Exercise instructions – Using the entries below, copy out all lines where "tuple" is found.

Provided entries –

◇ ◇ ◇ ◇ ◇

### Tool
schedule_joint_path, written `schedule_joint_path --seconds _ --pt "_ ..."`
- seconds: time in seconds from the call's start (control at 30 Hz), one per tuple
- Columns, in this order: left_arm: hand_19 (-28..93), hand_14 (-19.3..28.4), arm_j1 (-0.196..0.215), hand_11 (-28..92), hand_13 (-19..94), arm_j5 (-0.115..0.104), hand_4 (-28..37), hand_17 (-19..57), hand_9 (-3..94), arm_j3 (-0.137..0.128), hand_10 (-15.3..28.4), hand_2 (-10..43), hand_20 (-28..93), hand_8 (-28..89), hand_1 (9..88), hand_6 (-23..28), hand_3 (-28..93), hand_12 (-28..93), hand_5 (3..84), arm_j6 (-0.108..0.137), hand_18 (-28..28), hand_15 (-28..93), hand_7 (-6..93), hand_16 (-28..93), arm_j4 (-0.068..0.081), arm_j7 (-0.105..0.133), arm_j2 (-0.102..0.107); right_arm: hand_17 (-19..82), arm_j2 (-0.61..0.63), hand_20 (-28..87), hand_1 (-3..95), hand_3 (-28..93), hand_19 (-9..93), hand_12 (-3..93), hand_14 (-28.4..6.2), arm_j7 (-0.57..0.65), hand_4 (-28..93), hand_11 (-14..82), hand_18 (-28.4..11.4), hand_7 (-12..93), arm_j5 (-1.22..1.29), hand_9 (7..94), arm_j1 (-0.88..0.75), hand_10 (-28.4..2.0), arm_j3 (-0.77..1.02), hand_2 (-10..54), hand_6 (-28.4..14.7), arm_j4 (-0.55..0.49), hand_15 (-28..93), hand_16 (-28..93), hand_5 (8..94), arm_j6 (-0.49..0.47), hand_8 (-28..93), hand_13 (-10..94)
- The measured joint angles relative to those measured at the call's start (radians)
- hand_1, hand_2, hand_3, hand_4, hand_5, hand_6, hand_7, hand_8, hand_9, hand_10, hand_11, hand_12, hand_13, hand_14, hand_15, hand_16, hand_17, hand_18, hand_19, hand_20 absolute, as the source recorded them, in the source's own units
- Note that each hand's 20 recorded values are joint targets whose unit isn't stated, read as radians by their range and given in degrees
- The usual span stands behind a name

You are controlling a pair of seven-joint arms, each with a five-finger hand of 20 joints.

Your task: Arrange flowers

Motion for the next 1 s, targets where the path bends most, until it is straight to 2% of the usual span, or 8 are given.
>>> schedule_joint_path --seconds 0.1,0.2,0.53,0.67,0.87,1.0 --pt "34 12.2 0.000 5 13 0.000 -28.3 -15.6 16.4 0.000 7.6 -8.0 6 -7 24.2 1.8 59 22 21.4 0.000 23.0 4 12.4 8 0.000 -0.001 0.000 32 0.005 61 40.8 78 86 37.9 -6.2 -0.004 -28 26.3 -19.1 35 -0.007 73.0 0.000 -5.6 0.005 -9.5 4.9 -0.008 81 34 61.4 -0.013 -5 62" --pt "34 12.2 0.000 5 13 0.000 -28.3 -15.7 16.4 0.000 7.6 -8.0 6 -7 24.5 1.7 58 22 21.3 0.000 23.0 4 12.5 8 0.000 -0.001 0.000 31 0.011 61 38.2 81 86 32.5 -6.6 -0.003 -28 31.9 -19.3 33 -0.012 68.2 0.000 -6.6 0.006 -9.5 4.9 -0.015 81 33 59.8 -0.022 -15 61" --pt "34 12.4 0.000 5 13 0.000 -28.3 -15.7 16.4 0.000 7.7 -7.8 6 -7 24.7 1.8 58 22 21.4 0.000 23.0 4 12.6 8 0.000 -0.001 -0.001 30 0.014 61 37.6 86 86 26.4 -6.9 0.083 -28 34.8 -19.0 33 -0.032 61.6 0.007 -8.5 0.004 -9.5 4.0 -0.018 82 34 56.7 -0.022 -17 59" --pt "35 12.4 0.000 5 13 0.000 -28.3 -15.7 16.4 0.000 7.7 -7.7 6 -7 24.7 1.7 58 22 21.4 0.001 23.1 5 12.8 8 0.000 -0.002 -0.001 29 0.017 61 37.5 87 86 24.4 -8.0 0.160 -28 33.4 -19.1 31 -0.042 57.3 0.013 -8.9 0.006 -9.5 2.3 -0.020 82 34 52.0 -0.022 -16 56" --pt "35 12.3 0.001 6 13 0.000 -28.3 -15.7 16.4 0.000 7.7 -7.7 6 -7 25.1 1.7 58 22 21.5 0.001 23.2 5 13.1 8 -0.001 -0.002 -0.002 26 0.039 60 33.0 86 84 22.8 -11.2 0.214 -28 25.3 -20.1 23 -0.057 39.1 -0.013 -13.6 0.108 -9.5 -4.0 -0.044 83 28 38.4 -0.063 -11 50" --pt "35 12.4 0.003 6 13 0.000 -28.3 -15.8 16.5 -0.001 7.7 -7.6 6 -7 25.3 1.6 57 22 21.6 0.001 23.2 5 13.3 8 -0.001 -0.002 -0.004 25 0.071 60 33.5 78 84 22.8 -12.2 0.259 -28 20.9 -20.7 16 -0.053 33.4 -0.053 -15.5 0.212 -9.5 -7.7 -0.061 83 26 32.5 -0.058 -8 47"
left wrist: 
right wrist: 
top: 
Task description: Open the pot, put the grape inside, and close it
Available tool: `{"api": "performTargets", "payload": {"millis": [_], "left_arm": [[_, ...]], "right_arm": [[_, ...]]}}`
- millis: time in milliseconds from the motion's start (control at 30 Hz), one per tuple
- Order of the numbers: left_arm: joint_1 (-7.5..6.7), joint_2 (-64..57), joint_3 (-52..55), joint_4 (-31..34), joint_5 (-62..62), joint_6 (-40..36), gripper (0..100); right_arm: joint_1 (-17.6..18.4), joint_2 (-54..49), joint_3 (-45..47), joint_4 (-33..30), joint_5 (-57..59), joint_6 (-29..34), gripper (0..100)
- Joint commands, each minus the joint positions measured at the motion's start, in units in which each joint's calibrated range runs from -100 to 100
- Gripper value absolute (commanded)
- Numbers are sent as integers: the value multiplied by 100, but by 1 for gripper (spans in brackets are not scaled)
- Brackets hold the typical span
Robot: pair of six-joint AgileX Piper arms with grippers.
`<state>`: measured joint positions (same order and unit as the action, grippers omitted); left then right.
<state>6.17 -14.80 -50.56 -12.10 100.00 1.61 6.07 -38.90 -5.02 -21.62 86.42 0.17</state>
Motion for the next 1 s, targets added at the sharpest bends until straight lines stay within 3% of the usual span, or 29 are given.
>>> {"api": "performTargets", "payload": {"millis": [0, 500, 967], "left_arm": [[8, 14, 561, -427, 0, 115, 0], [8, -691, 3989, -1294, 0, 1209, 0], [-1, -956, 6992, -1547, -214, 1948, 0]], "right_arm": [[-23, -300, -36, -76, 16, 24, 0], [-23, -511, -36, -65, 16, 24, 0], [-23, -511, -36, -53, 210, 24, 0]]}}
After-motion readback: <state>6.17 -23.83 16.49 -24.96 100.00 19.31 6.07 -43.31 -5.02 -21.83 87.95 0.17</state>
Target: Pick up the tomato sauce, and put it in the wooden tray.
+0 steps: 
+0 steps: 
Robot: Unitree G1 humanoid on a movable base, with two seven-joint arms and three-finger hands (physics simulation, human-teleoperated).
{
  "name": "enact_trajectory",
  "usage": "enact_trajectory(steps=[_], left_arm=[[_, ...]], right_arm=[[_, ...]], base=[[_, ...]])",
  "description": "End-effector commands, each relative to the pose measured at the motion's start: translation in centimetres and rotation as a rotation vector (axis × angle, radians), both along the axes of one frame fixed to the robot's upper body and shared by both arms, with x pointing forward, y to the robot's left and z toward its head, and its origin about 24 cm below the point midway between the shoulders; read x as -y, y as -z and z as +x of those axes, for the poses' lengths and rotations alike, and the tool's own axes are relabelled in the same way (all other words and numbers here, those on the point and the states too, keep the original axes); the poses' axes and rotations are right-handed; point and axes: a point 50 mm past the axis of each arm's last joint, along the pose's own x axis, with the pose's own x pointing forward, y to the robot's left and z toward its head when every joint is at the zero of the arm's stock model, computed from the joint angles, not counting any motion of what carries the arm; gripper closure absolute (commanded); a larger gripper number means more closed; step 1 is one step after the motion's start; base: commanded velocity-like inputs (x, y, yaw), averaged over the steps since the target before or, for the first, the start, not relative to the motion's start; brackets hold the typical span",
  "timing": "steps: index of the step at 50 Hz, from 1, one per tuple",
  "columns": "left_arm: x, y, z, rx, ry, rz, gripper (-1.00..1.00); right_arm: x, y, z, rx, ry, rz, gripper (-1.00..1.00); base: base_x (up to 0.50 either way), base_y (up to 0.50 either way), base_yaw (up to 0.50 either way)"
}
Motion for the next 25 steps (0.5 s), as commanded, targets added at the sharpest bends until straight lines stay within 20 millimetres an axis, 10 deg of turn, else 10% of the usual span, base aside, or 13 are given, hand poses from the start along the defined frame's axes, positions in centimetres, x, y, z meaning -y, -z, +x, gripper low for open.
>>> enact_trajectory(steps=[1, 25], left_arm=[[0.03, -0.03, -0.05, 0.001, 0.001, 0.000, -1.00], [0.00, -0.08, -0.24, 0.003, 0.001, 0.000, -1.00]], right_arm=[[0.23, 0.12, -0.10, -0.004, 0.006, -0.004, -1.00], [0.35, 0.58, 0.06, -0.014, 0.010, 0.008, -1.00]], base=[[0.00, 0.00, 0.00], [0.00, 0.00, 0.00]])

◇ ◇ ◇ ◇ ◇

Exercise solution –
- seconds: time in seconds from the call's start (control at 30 Hz), one per tuple
- millis: time in milliseconds from the motion's start (control at 30 Hz), one per tuple
  "timing": "steps: index of the step at 50 Hz, from 1, one per tuple",

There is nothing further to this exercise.